Monday, 30 March 2009

What goes around comes around! Saturday 28th

Matts suffering this morning...we drove home from Marks, and he's holding sick in his mouth as he drives (oooooooo lovely!)


He is death warmed up! Of course for the rest of the morning i rip the shit out of him...

'do you want some yoghurt matt'

'hair of the dog matt...fancy a beer?'

'want some eggs matt?'


Seriously he blew chunks (haha amy wilden), chundered, spewed, wretched, chucked, yakked, and revisted dolmio day about 7 times?

The jogger didn't appreciate it either as he ran past matt on the drive, blowing chunks, chundering, spewing, wretching, chucking, yakking, and revisiting dolmio day!
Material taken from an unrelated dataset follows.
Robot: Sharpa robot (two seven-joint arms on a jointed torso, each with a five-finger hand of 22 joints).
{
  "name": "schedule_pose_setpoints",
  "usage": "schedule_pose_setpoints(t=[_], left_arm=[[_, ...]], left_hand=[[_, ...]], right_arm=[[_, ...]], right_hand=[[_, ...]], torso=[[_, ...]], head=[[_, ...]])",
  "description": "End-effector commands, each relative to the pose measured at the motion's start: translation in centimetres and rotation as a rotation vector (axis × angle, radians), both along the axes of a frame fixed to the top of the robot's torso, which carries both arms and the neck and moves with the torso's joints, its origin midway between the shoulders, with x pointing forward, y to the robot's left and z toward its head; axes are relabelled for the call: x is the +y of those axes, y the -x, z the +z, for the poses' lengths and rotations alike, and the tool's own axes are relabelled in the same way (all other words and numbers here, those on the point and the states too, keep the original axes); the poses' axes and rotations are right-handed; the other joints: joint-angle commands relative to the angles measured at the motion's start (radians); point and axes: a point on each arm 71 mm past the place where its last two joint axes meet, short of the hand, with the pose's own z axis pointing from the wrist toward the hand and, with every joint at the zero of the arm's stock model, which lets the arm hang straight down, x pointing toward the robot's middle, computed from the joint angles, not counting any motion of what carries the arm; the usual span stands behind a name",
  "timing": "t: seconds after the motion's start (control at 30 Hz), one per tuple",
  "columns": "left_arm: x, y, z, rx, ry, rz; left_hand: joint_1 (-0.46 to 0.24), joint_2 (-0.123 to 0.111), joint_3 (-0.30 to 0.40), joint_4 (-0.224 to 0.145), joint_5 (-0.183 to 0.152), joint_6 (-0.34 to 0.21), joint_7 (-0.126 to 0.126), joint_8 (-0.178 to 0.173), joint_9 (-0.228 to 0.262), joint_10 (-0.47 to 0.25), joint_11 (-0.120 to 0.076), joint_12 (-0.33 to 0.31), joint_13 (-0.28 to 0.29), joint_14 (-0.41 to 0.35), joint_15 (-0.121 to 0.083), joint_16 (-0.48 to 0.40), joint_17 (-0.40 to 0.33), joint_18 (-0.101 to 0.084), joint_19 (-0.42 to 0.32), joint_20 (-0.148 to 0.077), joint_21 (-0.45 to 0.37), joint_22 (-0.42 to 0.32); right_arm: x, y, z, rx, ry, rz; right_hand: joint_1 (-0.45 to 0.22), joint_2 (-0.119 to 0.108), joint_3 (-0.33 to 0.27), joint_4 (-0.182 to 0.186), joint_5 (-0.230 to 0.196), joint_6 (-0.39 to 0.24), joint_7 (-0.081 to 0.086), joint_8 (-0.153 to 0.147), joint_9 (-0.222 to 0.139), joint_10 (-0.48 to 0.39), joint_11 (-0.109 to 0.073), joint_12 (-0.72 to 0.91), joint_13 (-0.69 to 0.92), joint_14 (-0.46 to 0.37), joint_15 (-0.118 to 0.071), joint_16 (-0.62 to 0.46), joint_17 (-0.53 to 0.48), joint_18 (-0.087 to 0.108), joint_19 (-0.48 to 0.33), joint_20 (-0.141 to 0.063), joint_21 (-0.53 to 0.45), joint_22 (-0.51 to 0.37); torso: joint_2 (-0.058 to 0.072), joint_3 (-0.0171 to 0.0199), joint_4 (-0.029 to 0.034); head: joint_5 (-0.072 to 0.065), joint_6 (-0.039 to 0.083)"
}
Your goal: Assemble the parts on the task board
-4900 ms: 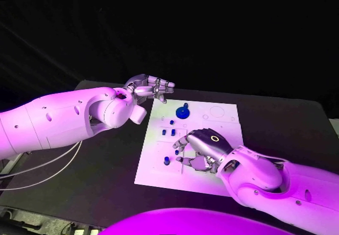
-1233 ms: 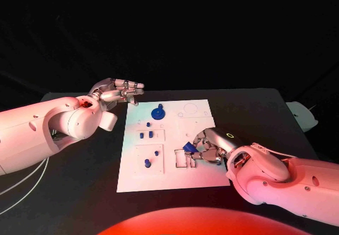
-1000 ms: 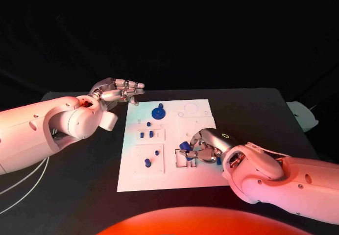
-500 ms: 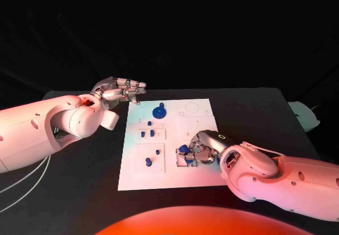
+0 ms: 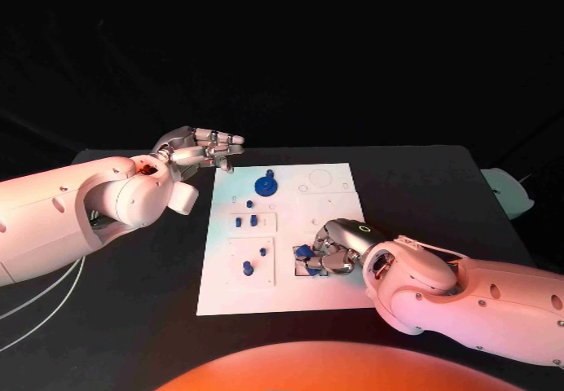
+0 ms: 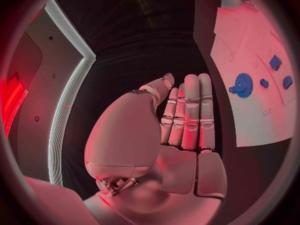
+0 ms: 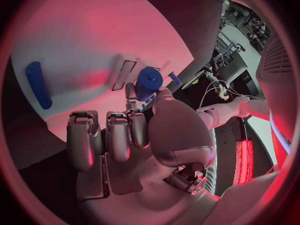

Matt was moving house today so went to bed to calm a bit...and so did sarah til midday!


But what goes around comes around...and eventually the hangover hit me hard...8.9 on the Hangover scale.

The winding roads to Raglan did not help! So i had my head sticking out the window for 45minutes to calm myself!

It was that bad that i had to close my eyes...the fields and mountains blurred past my eyes making me want to blow chunks, chunder, spew, wretch, chuck, yakk, and revisit dolmio day!

We visited Bridal Veil Falls..'the fresh air will do you good'







Hangover cure...a big hench lunch and a coca cola.

We went to 'vinneys' it was mmm good. I had like the New Zealand version of the 'original combo' (pikey)

Sarah had a 'Big Daddy Blue Cheese Burger'


Oh and the waitress had a screw loose! She was one penny short of a pound...one table short of a picnic...you get the drift? A COMPLETE SPANNER! A RUSTY ONE! Even nice people like Kym and Malcolm must have thought the same!

RETARDED.


Due to Sarahs incompetence...she didn't tak a photo of this rusty spanner. STUPID BITCH. So this'll have to do!






Hangover cured! I mean it hit in waves but the tidal wave had passed.


We headed down to the beach where Kym played around in the sand, and sarah played around in the sea.

I spent a little time lunging with Malcolm...








Kym found a stick and hiked back up with it...due to there being a little bit of absinthe swimming around me...i thought it was hilarious and continued calling Kym 'Gandalf' until we got back to the car!

She replied in saying 'this is my beating stick'

Some major 'shut up nicola' hint.

We love you Gandalf...i mean...Slave...i mean...Kym!